I think it’s hard to talk about these step-through utility bikes without mentioning the RadRunner, especially since they borrow heavily from the setup popularized by Rad Power Bikes a few years ago. Even the nicest $2,500 RadRunner 3 Plus is still a bit more affordable than the Globe Haul ST, though I doubt Rad can compete with the quality of a brand like Specialized.
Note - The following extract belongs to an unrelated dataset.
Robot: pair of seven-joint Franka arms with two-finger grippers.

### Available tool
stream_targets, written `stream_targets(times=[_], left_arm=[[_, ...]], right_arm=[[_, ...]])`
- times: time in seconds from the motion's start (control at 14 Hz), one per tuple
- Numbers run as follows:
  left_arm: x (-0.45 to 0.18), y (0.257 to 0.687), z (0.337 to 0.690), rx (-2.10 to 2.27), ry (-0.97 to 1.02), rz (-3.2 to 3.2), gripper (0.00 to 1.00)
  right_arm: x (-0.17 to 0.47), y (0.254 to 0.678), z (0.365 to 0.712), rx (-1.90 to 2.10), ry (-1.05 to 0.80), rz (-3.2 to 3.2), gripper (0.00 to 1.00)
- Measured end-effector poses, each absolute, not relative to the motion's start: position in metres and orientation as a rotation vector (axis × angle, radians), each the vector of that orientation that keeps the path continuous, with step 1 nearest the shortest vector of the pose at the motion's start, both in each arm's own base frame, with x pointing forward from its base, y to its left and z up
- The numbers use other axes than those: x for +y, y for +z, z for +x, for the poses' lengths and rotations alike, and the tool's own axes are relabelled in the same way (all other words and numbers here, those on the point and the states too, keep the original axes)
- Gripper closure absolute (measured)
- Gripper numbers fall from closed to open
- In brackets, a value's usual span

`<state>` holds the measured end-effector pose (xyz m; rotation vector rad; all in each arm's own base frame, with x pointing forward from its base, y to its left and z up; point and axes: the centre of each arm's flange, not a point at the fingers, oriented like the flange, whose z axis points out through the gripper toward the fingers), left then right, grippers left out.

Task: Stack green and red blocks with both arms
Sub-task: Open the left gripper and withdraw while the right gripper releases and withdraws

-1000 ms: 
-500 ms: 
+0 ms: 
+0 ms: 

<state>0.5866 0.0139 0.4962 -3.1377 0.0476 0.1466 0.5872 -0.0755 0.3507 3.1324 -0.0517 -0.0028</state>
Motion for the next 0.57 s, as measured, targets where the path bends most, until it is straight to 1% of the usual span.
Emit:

I’m loving the loadout here. And I’m loving the fact that you’re basically getting Specialized quality and attention to detail at a more direct-to-consumer price. In fact, the packaging and owners manual alone speak volumes about this e-bike and the company behind it. Most direct-to-consumer e-bikes expect you to say thanks for including a couple Ikea-quality hex wrenches produced out of a steel-butter alloy. But the Globe Haul ST comes with a full tool kit including a freakin’ torque wrench to make sure you not only assemble the bike properly but also torque all the bolts to spec. Mmmm, I love that.
Though for those that don’t want the hassle of self-assembly, Specialized also offers an option to have the bike shipped to their local dealer for professional assembly.